Sobre el suelo de la misma extendieron ramas frescas para que les sirviesen de colchón, y antes de irse a dormir se bebieron lo que quedaba del champán. El criador de renos encendió una fogata frente a la entrada de la tienda y sentados alrededor, charlaron de lo divino y lo humano. En general, todos estaban satisfechos de cómo estaba transcurriendo la expedición suicida. El comienzo había sido fascinante, de modo que si todo continuaba así, nadie tendría motivo de queja. Tras beberse hasta la última gota de champán, hombres y mujeres fueron a acostarse, juntos, pero no revueltos.
Un guión de codorniz gritó en la noche, las ranitas saltaban por los campos de renuevo y de algún punto de la lejanía llegaba el zumbido apagado de un caza del ejército.
La hoguera de los suicidas se fue apagando lentamente. Un cachorrillo de zorro se acercó curioso a olisquearla. Lamió hábilmente una gota de champán del fondo de un vaso de cartón ya para acompañarla, atrapó una ranita y se la zampó. En la tienda todos dormían y sólo se oía el sonido de sus respiraciones, algunas toses y a alguien que hablaba en sueños.
El coronel contempló el prado desde su coche: la bruma nocturna cubría con su manto protector la tienda de campaña y a los pobres desgraciados que dormían en ella.
Pensó que probablemente se tratase del campamento más patético y la tropa más desesperada de Finlandia.
—Descansad en paz… —murmuró el coronel. Los buenos deseos iban también dirigidos a Helena Puusaari, pues la enérgica pelirroja también se había dejado vencer por el sueño y respiraba profundamente en el asiento delantero del coche. El coronel la llevó en brazos al autobús, donde estaría más cómoda. Pesaba mucho, pero era agradable llevarla. Pensó vagamente que en sus brazos descansaba una mujer alta y bella con la cual cualquiera podría pasar el resto de su vida felizmente, incluso casándose con ella. Eternamente. Pero también ella moriría pronto; ése y no otro era el motivo de aquel viaje. Entonces él se quedaría viudo de nuevo, si es que no terminaba también por matarse. En realidad, todo estaba ya hablado y decidido. Trágico, en cierto modo.
El coronel dejó a la jefa de estudios al fondo del autobús y la cubrió con una manta de viaje. El transportista Korpela roncaba apaciblemente en su asiento.

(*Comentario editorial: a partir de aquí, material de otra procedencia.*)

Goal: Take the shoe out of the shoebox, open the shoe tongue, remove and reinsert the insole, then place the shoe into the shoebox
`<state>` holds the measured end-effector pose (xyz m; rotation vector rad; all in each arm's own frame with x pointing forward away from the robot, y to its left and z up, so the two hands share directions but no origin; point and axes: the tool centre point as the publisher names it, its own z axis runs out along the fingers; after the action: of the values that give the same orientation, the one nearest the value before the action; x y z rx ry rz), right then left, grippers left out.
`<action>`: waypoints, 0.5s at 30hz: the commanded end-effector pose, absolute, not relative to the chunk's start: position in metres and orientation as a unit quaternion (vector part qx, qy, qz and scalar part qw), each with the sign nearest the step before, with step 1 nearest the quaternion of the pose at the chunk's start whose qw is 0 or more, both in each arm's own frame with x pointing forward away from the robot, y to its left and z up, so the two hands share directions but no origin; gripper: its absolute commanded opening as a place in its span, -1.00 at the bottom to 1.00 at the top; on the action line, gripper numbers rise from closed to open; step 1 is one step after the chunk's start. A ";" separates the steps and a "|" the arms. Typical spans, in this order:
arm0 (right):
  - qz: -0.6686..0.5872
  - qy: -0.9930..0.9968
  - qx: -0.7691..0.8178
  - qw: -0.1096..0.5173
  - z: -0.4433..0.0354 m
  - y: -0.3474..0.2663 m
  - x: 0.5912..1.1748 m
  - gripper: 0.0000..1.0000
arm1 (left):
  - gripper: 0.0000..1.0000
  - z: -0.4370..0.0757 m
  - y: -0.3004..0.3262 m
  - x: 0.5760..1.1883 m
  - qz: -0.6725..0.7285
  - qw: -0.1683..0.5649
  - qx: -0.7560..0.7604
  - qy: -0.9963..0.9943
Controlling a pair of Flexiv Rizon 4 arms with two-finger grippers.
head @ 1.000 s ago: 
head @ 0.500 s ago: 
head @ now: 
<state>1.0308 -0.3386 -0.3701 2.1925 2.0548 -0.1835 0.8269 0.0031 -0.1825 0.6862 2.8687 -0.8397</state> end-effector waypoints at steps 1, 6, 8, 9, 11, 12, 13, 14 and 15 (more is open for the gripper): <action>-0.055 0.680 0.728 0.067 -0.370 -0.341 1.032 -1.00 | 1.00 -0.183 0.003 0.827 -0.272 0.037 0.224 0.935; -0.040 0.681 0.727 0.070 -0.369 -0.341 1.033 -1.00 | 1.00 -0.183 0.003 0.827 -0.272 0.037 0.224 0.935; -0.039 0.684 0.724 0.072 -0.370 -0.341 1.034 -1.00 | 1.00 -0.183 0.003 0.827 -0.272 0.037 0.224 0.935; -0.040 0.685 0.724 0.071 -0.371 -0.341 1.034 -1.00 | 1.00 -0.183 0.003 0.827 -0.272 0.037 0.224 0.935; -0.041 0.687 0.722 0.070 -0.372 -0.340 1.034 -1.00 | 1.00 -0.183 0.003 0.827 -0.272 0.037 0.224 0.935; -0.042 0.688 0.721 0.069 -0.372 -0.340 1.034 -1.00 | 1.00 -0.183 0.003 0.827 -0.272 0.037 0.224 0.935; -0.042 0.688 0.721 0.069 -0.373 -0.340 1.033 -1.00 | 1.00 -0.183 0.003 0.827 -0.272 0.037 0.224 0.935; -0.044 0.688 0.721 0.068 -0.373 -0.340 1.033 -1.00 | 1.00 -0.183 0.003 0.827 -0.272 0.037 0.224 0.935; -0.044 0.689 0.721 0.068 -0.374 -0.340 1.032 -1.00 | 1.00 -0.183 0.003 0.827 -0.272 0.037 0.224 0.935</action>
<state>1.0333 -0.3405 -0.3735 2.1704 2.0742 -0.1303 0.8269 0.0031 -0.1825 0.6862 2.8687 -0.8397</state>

Kemppainen anduvo con paso inseguro por el neblinoso prado, tropezando en las zanjas, pero finalmente dio con la tienda en medio del prado, entró en ella a gatas y se durmió inmediatamente.
Los aspirantes a suicida no se preocuparon por establecer turnos de guardia nocturna. En aquel campamento nadie temía a la muerte.
Era ya de madrugada y los pájaros dormían en sus ramas. Desde algún lugar llegaba el monótono y adormecedor zumbido de un chotacabras.